Reproduce exactly the lines below, from the first one through the line containing "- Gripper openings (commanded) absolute", and omit any pictures.
▼
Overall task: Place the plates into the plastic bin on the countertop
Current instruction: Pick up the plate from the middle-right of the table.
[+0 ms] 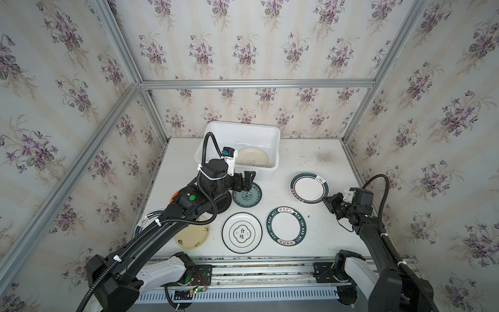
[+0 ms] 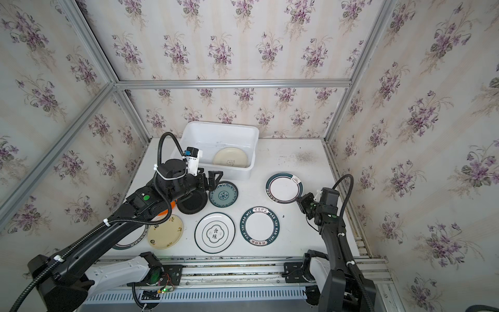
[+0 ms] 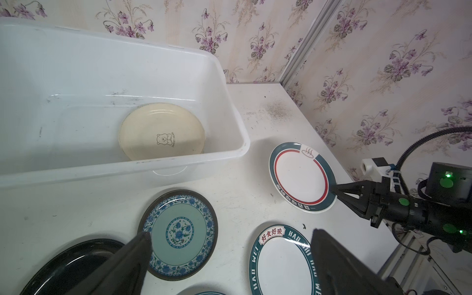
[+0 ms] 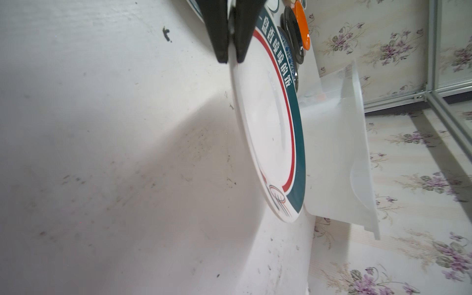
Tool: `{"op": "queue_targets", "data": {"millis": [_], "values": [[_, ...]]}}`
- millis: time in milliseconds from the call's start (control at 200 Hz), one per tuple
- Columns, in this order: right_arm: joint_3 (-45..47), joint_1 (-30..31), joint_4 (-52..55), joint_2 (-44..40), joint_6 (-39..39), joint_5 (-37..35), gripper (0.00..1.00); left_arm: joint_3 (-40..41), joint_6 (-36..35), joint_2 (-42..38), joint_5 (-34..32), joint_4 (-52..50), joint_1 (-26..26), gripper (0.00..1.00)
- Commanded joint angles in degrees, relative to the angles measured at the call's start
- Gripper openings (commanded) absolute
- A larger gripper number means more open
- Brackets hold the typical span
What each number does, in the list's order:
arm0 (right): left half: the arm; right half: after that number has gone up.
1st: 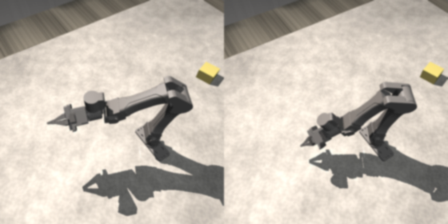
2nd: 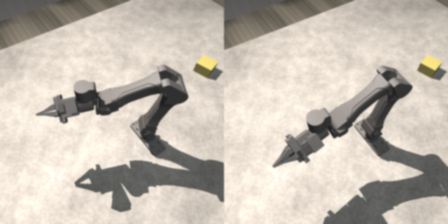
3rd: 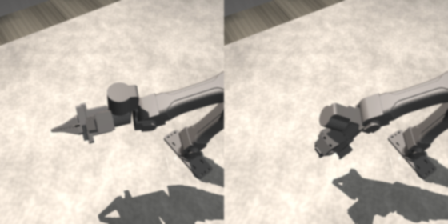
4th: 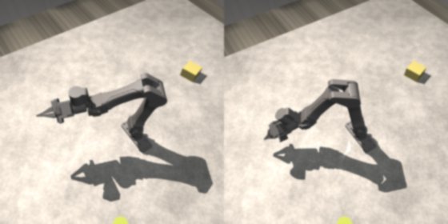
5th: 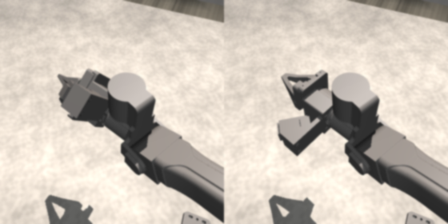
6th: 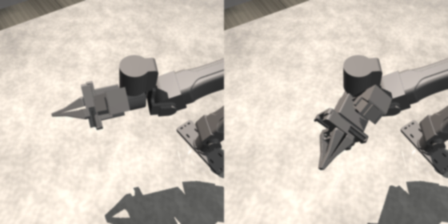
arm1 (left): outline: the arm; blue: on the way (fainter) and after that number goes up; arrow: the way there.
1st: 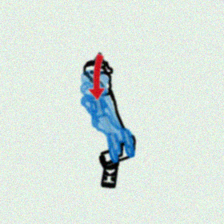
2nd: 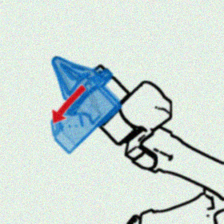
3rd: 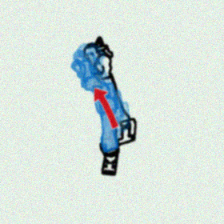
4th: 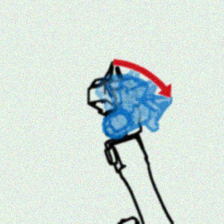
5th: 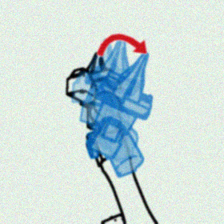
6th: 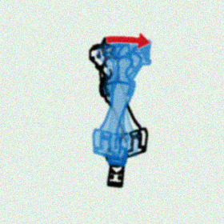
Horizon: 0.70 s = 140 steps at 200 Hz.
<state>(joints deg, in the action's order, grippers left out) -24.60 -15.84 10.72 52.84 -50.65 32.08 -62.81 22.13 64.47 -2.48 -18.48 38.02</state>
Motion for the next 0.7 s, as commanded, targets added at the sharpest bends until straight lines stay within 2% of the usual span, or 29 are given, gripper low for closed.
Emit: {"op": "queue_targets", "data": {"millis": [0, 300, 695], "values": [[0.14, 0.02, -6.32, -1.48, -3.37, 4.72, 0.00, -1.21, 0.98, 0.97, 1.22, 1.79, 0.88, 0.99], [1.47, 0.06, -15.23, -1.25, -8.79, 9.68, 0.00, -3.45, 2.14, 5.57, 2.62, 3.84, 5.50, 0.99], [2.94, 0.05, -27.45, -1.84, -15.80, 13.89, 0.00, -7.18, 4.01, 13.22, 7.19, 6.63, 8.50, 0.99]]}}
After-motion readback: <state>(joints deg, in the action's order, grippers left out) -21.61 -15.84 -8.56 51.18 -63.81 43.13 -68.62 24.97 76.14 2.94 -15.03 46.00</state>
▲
— Exercise result —
Overall task: Place the plates into the plastic bin on the countertop
Current instruction: Pick up the plate from the middle-right of the table.
[+0 ms] 
[+0 ms] 
[+0 ms] 
[+0 ms] 
Tool: `{"op": "queue_targets", "data": {"millis": [_], "values": [[_, ...]]}}`
- millis: time in milliseconds from the call's start (control at 200 Hz), one per tuple
- Columns, in this order: right_arm: joint_3 (-45..47), joint_1 (-30..31), joint_4 (-52..55), joint_2 (-44..40), joint_6 (-39..39), joint_5 (-37..35), gripper (0.00..1.00); left_arm: joint_3 (-40..41), joint_6 (-36..35), joint_2 (-42..38), joint_5 (-34..32), joint_4 (-52..50), joint_1 (-26..26), gripper (0.00..1.00)
- Commanded joint angles in degrees, relative to the angles measured at the call's start
- Gripper openings (commanded) absolute

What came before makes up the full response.